Abstract

When collaborating, developers often create and change software artifacts without being fully aware of other team members’ work. While such independence is essential for increasing development productivity, it might also result in conflicts when integrating developers code contributions. To better understand some of these conflicts— the ones revealed by failures when building integrated code— we investigate their frequency, structure, and adopted resolution patterns in 451 open-source Java projects. To detect such build conflicts, we select merge scenarios from git repositories, parse the Travis logs generated when building the commits, and check whether the logged build error messages are related to the merged changes. We find and classify 239 build conflicts and their resolution patterns. Most build conflicts are caused by missing declarations removed or renamed by one developer but referenced by another developer. Conflicts caused by renaming are often resolved by updating the missing reference, whereas removed declarations are often reintroduced. Most fix commits are authored by one of the contributors involved in the merge scenario. We also detect and analyze build failures caused by immediate post integration changes, which are often performed with the aim of fixing merge conflicts but end up leading to build issues. Based on our catalogue of build conflict causes, awareness tools could alert developers about the risk of conflict situations. Program repair tools could benefit from our catalogue of build conflict resolution patterns to automatically fix conflicts; we illustrate that with a proof of concept implementation of a tool that recommends fixes for conflicts.

Authors

How frequently do build conflicts occur?

We present here the 239 Build Conflicts, we identify in our study. These build conflicts are from 65 merge scenarios mined from 37 different projects. Here you can find the list of build conflicts presented in the table bellow.

If you want to access the .travis.yml configuration file associated with a build, you can reach it through the merge commit link associated with each conflict in our sample.

What are the structures of the changes that cause build conflicts?

We present here 6 build conflict cause we identified in this study. Some causes can be split into sub-categories, like Unavailable Symbol Class, Method, and Variables. The causes cover not only static semantic problems, but also static analysis performed after the compilation phase during the build process.

Which resolution patterns are adopted to fix build conflicts?

Here we present 17 Resolution Patterns adopted to fix the build conflicts of our study. These patterns show that fixes do not always preserve all contributions from the merge scenario, but also discard some of them.

How frequently do broken builds occur caused by post integration changes?

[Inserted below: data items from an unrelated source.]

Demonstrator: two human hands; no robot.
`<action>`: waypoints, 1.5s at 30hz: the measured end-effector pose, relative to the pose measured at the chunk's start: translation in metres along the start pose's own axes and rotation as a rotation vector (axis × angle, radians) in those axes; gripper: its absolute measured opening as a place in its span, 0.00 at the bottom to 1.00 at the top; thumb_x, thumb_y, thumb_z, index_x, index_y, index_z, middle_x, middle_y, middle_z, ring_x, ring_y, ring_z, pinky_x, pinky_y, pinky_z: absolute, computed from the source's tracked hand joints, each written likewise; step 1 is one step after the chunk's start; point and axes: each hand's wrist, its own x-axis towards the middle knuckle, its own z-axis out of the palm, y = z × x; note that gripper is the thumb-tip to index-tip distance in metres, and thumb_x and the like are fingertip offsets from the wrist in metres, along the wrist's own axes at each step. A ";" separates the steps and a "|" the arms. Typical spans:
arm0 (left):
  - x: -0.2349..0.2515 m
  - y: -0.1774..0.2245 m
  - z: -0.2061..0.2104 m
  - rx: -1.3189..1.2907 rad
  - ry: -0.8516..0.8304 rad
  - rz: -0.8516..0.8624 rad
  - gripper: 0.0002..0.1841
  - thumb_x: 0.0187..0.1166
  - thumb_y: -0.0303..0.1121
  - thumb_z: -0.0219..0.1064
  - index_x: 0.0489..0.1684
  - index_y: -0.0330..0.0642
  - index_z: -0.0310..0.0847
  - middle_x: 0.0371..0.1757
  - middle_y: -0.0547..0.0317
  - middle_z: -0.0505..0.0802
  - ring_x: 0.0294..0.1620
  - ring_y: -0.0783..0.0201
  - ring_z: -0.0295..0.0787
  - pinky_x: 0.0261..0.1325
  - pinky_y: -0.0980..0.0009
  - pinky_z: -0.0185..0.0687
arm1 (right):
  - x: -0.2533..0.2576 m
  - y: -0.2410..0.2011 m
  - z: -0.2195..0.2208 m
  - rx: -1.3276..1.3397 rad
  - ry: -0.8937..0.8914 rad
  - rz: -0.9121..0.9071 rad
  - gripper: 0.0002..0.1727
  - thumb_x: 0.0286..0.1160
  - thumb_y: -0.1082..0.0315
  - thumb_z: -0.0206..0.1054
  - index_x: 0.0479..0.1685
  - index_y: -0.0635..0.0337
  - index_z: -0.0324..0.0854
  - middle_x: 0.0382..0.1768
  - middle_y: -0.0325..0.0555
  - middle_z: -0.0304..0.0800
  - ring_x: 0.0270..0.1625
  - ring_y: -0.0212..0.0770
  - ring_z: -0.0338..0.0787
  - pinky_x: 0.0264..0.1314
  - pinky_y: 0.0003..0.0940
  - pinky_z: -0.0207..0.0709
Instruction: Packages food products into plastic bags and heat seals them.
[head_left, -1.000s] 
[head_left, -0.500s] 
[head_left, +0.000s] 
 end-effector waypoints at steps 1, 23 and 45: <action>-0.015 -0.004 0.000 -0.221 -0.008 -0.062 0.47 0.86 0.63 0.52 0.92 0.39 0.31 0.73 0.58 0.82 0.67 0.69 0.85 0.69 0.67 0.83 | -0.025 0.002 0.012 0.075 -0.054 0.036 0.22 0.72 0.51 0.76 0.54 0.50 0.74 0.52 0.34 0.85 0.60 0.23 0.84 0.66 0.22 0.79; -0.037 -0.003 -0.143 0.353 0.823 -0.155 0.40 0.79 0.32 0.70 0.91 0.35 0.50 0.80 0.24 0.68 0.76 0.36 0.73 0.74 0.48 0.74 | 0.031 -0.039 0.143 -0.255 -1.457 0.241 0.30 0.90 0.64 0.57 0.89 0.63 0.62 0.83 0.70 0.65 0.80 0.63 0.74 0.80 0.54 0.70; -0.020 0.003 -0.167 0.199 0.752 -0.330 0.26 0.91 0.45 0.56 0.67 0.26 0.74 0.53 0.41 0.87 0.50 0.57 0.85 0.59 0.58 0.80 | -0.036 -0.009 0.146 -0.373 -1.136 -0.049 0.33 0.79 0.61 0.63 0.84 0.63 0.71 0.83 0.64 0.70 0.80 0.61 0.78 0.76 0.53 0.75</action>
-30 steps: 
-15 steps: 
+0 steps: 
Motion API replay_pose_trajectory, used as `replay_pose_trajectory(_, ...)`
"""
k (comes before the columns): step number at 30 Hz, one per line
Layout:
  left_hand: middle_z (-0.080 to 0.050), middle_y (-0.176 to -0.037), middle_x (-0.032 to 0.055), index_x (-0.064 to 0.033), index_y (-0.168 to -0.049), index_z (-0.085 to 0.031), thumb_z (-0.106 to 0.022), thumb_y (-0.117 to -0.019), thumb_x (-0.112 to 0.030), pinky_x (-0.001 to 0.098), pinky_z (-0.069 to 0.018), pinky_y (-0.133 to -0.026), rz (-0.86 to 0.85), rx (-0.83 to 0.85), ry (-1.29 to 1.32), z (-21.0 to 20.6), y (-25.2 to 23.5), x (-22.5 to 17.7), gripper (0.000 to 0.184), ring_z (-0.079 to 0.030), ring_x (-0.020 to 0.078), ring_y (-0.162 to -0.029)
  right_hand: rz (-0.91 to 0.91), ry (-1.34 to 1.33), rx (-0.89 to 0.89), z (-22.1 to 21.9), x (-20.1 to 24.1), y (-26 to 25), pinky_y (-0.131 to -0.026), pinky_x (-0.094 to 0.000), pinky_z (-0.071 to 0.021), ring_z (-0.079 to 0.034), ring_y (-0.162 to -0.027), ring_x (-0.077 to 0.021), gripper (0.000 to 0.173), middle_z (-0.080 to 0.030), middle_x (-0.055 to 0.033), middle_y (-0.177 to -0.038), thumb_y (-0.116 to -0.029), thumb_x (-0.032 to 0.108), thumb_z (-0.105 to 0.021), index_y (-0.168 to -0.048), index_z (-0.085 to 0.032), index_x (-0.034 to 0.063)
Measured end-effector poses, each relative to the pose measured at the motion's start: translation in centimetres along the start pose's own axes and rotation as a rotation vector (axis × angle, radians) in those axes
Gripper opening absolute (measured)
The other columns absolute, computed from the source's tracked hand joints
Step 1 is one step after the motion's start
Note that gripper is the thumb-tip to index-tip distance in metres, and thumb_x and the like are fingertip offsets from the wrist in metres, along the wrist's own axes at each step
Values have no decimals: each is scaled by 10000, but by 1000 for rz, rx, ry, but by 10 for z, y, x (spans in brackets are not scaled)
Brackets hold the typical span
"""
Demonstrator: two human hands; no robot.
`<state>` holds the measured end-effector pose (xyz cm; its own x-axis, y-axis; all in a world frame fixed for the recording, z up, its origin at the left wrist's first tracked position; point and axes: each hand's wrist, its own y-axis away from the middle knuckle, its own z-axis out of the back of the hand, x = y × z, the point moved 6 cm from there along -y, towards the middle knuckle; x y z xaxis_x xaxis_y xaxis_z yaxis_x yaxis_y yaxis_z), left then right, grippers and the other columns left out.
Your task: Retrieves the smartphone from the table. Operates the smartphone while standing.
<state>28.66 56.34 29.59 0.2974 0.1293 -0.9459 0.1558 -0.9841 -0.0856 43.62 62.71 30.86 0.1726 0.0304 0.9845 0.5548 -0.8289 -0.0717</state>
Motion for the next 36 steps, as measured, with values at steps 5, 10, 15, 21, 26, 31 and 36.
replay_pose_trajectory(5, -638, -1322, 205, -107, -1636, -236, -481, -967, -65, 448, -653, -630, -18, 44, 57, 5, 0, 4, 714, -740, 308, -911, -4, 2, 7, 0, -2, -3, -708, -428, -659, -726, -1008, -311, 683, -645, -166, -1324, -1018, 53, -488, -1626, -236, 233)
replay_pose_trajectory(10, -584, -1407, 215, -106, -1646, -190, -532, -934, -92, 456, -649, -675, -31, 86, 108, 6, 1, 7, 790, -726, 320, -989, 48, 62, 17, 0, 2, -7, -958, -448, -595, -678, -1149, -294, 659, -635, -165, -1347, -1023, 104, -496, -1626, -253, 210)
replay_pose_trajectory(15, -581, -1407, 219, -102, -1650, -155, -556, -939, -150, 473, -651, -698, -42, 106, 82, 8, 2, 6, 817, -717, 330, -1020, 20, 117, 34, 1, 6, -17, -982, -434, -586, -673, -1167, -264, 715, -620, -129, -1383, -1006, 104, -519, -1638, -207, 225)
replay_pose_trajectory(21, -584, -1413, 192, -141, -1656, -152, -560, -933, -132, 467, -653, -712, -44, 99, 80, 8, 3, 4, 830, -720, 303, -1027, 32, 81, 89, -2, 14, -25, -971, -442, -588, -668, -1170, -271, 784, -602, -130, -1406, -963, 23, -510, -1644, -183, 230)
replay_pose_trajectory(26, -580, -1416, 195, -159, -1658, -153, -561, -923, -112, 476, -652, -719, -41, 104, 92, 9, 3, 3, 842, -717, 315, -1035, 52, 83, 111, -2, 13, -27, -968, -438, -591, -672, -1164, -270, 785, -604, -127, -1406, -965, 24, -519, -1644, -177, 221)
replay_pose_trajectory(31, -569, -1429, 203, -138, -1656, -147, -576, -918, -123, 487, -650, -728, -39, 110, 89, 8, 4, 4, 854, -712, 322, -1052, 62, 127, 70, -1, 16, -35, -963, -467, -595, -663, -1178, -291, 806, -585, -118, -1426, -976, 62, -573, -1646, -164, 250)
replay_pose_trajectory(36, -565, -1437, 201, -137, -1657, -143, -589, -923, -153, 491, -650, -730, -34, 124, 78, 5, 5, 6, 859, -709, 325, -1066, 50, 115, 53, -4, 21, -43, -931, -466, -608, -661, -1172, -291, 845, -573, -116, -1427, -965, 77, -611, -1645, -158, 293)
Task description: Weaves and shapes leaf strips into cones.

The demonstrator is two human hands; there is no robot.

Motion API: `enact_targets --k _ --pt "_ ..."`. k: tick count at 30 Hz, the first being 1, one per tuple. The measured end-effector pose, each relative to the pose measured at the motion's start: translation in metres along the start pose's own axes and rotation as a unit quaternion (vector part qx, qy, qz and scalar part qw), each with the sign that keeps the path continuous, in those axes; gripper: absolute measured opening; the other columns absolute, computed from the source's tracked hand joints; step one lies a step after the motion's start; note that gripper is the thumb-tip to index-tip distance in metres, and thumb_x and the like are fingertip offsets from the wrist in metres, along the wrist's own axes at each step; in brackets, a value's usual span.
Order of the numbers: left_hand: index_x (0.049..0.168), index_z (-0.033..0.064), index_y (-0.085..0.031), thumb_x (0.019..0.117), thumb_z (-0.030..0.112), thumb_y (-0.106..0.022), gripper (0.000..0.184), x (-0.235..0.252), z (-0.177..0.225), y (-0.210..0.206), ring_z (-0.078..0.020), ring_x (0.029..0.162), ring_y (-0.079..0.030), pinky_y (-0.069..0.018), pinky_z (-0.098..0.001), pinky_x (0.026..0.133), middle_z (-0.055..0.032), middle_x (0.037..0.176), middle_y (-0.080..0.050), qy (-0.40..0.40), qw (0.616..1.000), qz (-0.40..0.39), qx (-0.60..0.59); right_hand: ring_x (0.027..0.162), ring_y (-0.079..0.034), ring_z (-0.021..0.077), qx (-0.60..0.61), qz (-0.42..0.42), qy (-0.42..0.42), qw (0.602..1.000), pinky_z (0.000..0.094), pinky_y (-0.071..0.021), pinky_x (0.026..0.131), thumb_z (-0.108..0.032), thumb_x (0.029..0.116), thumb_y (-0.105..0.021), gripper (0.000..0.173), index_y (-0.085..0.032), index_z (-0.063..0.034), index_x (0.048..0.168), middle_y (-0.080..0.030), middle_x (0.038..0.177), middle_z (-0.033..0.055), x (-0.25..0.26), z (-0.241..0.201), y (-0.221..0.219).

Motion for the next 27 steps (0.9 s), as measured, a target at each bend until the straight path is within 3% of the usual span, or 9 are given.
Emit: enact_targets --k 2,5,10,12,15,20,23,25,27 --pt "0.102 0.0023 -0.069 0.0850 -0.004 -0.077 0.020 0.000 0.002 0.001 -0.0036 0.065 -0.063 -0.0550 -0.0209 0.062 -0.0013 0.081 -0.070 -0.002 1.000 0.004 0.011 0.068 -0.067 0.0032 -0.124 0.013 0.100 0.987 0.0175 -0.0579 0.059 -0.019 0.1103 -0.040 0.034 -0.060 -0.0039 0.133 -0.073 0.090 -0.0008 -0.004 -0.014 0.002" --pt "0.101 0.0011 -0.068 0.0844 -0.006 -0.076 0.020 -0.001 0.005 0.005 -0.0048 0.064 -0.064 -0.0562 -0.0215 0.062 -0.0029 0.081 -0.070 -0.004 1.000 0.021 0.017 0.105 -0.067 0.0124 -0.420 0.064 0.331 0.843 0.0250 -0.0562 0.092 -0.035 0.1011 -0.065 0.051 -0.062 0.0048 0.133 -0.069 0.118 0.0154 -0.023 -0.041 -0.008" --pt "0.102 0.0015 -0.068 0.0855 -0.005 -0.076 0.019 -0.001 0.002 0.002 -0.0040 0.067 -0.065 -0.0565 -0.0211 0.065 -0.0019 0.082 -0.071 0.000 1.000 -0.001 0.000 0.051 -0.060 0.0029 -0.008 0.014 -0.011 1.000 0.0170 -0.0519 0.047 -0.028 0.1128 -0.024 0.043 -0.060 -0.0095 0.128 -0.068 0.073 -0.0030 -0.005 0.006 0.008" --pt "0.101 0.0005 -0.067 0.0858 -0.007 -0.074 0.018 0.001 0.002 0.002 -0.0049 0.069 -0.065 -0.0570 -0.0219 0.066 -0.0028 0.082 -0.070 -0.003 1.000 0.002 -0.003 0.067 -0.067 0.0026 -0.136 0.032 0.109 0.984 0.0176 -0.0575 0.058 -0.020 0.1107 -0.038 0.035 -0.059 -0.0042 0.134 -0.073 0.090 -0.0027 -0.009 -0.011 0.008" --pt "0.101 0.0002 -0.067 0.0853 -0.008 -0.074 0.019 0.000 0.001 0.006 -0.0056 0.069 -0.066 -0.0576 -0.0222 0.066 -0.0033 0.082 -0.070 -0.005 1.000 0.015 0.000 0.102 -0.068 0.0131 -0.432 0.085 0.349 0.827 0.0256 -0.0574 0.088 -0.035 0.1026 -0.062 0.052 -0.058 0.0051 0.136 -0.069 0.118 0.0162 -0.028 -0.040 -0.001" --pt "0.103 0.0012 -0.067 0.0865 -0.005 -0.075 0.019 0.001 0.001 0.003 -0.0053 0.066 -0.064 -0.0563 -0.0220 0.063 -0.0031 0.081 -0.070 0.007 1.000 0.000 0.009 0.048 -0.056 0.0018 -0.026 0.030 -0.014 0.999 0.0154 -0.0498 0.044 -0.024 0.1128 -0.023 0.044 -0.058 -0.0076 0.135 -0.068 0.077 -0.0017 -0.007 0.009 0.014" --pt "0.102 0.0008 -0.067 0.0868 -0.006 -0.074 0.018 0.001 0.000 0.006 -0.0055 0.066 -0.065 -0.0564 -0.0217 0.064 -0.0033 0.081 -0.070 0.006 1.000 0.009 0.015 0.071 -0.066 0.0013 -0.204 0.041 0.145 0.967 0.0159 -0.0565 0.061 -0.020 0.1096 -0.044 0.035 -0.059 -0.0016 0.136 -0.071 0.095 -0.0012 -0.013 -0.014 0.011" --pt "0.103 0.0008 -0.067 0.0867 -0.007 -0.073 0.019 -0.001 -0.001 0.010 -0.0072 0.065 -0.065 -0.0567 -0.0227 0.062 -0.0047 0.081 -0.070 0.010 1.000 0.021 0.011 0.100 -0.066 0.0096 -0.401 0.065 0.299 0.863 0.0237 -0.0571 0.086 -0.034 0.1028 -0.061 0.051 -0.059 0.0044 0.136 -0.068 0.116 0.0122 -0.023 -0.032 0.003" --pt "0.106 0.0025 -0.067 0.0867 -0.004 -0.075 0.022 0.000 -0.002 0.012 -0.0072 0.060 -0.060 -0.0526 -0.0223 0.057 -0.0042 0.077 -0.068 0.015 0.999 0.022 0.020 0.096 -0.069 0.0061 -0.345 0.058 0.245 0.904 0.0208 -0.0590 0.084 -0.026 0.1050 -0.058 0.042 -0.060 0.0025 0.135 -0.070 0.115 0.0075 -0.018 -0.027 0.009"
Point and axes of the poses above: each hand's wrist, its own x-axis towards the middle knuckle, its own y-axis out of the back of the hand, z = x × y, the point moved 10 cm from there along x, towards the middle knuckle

We present here 485 Broken Builds caused by post integration changes performed after the merge scenario by the integrator, we identify in our study. These broken builds are from 51 merge scenarios mined from 17 different projects. The causes reported here are the same reported for build conflict, but the motivation behind them are different. Here you can find the list of broken builds caused by post integration changes presented in the table bellow.

Sample

Here you can find the list of projects of our sample. For each project, we present some metrics collected from GitHub or locally by git.

Violin Plots

For each column of the previous table, we present below the distribution of the values through violin plots.

Travis Adoption

Number of Commits

Commit Authors

Size (LOC)

Number of Forks

Number of Stars

Number of Stars

Commit Frequency

Regarding the commit frequency in these studies, the figure below presents the distribution of projects' commit history of our sample. On average, projects present around 2,000 commits (sd = 4159), while 42 projects present less than 100 commits. Regarding the activity in these projects in the last six and twelve months, second and third boxplots, respectively, some projects received consistent and continuous contributions during these intervals, although most projects have received a few or sporadic commits.

Uma imagem impressionante

Study Replication

Here you can find the links for the scripts we used to perform our study. Below, we present in detail how our scripts can be used to replicate our study or perform a new one using another sample. Additional information is available in the project page on GitHub.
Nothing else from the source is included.